As per usual, Apple’s annual developer’s conference followed on the heels of Google’s, with the tech giants trumpeting their latest updates for both consumers and coders one after the other. On Monday, CEO Tim Cook’s team repeated some of the same tropes and themes as their rivals, from making several Gold State Warriors references to announcing crowd-pleasing features that attempt to minimize taps and maximize our ability to be expressive through our texting machines.
But if Google’s big point was emphasizing how human-like its technology has become, Apple’s was emphasizing how much the company cares about humanity itself — even if many of the biggest cheers came in response to updates about things like triple-size emojis.
Apple can seem like an exclusive tower made of silicon and secrets, and the company knows that is part of its appeal. Thousands of developers were kept in masses behind guardrails leading up to the keynote. When the 5,000 eager attendees reached the threshold, they were greeted by signs that said “Hello golden ticket. Hello behind the curtain … Hello bragging rights.”
Cook spent his relatively brief time on the stage mostly talking about people. The first instance of this was hardly a choice, as he began by taking a moment to acknowledge the tragedy that had taken place in Orlando the day before. But during his closing speech, he espoused the kind of tech-utopian lines that get parodied in Silicon Valley. “At Apple,” he said, “we believe technology should lift humanity.”
The keynote was split into four sections — on the Apple Watch, Apple TV, desktop computers and the iPhone — with inclusive, solicitous interludes.
As director of fitness Jay Blahnik ran through activity improvements to watchOS, for example, he dedicated a portion to Apple’s work on better gauging activity for users who are in wheelchairs. He explained how they analyzed different types of wheel-thrusting and added, to much applause, that instead of simply reminding wearers to be active by saying, “Time to stand,” the watch would also say, “Time to roll.” He then launched into describing a new app called Breathe, designed to help you better manage your everyday stress through deep-breathing techniques. “Simple things,” he said, “can be very powerful.”
More time than seemed to interest the crowd was spent on a new photo feature called Memories. When iPhone users update to iOS 10 in the fall, they will be “serendipitously reminded” of family trips and snowball fights and hikes and whatever else they might have documented on their smartphones. Apple will not only smartly arrange photos in scroll-able albums but autogenerate shareable slideshows, with soundtracks and fades. The feature, said Apple’s software-engineering guru Craig Federighi, is designed to “surface memories that are relevant to you.”
The open arms were extended to developers as well, as executives announced time and again that landmark Apple tools — from Siri to iMessage to Maps — would be opened to third parties.
As the keynote winded down, Cook announced that the company had developed an app for kids that would teach them how to use the programming language Swift, one tuned to work well with Apple’s products. And he described this as a “gift” the company would be giving away for free, as part of the vision that coding should be a “required language in all schools.”

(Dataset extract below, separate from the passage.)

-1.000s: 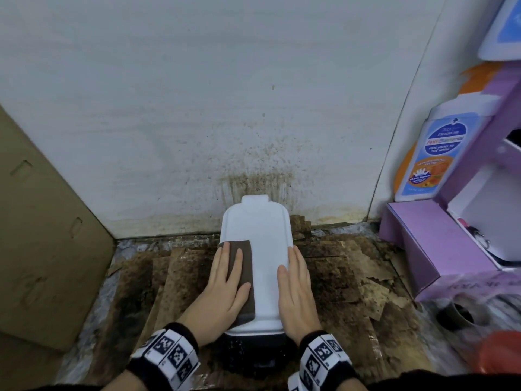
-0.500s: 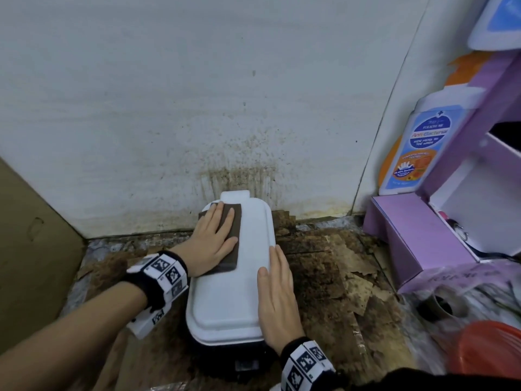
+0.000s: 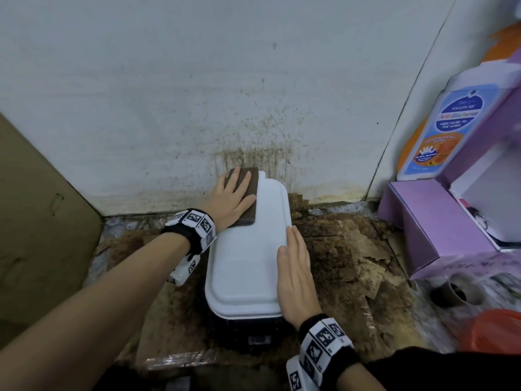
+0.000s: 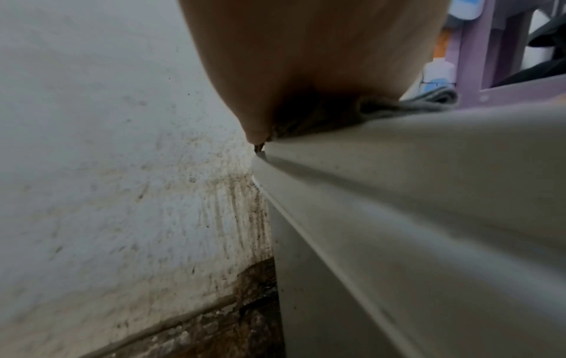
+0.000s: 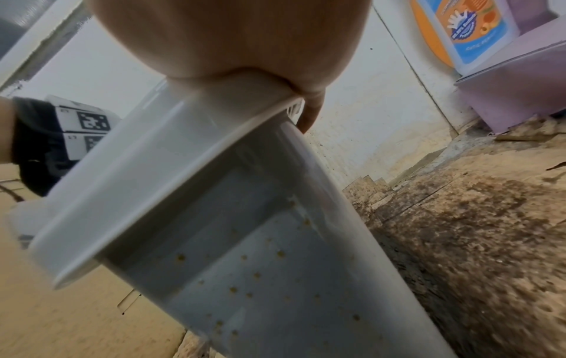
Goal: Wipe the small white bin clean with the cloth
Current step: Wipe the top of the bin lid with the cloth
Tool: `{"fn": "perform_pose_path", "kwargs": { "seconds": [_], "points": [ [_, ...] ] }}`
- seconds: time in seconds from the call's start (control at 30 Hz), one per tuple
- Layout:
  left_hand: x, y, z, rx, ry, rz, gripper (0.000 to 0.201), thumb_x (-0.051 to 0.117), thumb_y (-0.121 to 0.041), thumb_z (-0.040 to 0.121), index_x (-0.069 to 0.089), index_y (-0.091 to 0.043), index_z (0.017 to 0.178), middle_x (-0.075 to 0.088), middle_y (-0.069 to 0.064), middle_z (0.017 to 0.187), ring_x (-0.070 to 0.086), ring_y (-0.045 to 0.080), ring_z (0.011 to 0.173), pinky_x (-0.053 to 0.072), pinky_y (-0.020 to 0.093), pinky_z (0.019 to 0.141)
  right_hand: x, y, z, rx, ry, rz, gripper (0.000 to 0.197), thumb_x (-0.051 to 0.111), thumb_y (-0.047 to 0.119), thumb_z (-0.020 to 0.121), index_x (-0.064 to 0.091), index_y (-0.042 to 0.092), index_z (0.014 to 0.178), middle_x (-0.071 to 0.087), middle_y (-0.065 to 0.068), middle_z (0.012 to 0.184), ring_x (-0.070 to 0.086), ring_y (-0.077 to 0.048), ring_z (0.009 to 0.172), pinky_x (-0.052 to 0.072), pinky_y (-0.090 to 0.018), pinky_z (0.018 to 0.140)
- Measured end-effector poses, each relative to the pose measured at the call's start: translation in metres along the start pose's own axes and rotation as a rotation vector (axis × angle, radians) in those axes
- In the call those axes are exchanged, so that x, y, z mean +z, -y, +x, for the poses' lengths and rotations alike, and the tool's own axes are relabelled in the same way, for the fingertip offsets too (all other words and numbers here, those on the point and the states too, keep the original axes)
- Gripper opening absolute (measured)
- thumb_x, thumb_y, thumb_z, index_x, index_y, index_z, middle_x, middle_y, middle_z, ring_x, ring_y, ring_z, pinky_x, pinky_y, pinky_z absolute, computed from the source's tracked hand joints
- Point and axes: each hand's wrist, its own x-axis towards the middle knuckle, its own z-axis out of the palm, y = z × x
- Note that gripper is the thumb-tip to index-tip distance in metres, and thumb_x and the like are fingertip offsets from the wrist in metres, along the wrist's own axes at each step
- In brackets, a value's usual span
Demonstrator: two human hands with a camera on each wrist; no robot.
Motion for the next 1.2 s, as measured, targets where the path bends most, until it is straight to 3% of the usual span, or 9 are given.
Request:
{"fn": "perform_pose_path", "kwargs": {
  "seconds": [0.07,0.13,0.2,0.5,0.63,0.77,0.93,1.07,1.2],
  "points": [
    [0.005,-0.003,-0.006,-0.018,-0.012,-0.028,0.089,-0.005,-0.076,0.089,-0.009,-0.022,0.159,-0.02,0.005,0.166,-0.019,0.03,0.152,-0.001,0.05,0.124,-0.001,-0.002,-0.001,0.002,-0.004,0.006,0.063,0.018,0.056,0.101,0.009,0.033,0.159,0.003,0.026,0.163,0.001,0.007,0.148,0.007,-0.014,0.114],
    [0.006,-0.012,-0.02,-0.039,-0.048,-0.074,0.072,0.015,-0.056,0.103,-0.008,-0.018,0.159,-0.021,0.008,0.165,-0.02,0.03,0.152,-0.004,0.047,0.124,-0.001,-0.002,-0.001,0.003,-0.007,0.0,0.063,0.017,0.056,0.101,0.009,0.032,0.159,0.003,0.025,0.163,0.002,0.005,0.149,0.007,-0.015,0.115],
    [0.01,-0.016,-0.034,-0.053,-0.072,-0.156,0.069,0.023,-0.049,0.106,-0.008,-0.018,0.159,-0.024,0.004,0.165,-0.023,0.029,0.151,-0.003,0.048,0.124,-0.001,-0.002,-0.001,0.005,-0.005,-0.01,0.064,0.017,0.057,0.101,0.009,0.032,0.159,0.003,0.024,0.163,0.002,0.004,0.149,0.007,-0.017,0.116],
    [0.034,-0.041,-0.11,-0.054,-0.079,-0.31,0.069,0.024,-0.048,0.106,-0.01,-0.021,0.159,-0.031,-0.005,0.161,-0.026,0.022,0.15,-0.004,0.043,0.123,-0.002,0.0,-0.004,0.0,-0.009,-0.018,0.063,0.018,0.055,0.102,0.01,0.03,0.159,0.005,0.023,0.163,0.004,0.008,0.145,0.007,-0.016,0.113],
    [0.044,-0.059,-0.144,0.008,-0.124,-0.211,0.064,0.023,-0.039,0.108,-0.011,-0.015,0.157,-0.037,-0.007,0.15,-0.034,0.009,0.14,-0.014,0.034,0.121,-0.002,-0.003,-0.005,0.003,-0.017,-0.033,0.063,0.018,0.056,0.103,0.01,0.028,0.159,0.006,0.019,0.164,0.005,0.002,0.149,0.008,-0.019,0.114],
    [0.057,-0.062,-0.167,0.013,-0.123,-0.24,0.067,0.024,-0.046,0.106,-0.012,-0.023,0.158,-0.039,-0.008,0.154,-0.036,0.011,0.143,-0.012,0.035,0.122,-0.002,-0.005,-0.005,-0.009,-0.025,-0.053,0.063,0.018,0.055,0.103,0.01,0.027,0.159,0.007,0.017,0.165,0.005,0.001,0.149,0.007,-0.02,0.114],
    [0.057,-0.046,-0.18,0.111,-0.051,-0.296,0.077,0.041,-0.06,0.098,-0.01,-0.048,0.154,-0.039,-0.018,0.157,-0.034,0.013,0.146,0.001,0.037,0.119,-0.002,-0.003,-0.005,-0.012,-0.025,-0.042,0.062,0.02,0.053,0.104,0.011,0.025,0.159,0.007,0.015,0.165,0.007,-0.001,0.149,0.008,-0.02,0.114],
    [0.041,-0.03,-0.18,0.156,0.017,-0.082,0.09,0.048,-0.07,0.09,-0.014,-0.051,0.152,-0.041,-0.02,0.154,-0.027,0.012,0.149,0.024,0.04,0.119,-0.001,-0.003,-0.004,-0.016,-0.035,-0.044,0.063,0.019,0.055,0.104,0.012,0.026,0.159,0.008,0.016,0.164,0.008,-0.001,0.149,0.009,-0.02,0.113],
    [0.044,-0.027,-0.177,0.183,-0.057,0.15,0.095,0.042,-0.083,0.083,-0.015,-0.05,0.153,-0.032,-0.005,0.162,-0.011,0.026,0.153,0.02,0.05,0.122,0.0,-0.004,-0.002,-0.024,-0.045,-0.056,0.066,0.017,0.057,0.101,0.011,0.025,0.159,0.008,0.016,0.165,0.008,-0.002,0.149,0.012,-0.022,0.116]
  ]
}}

That announcement was followed by a reel of developers already making apps for Apple, and the cast of characters was pointedly diverse — young and old, kids and moms, coders from America to Beirut. “I can’t wait to see what this next generation of coders is going to create,” he said. “Our quest is to change the world for the better.” And, it appears, to convince everyone that if they stick with Apple in the tech wars, they too could get a golden ticket.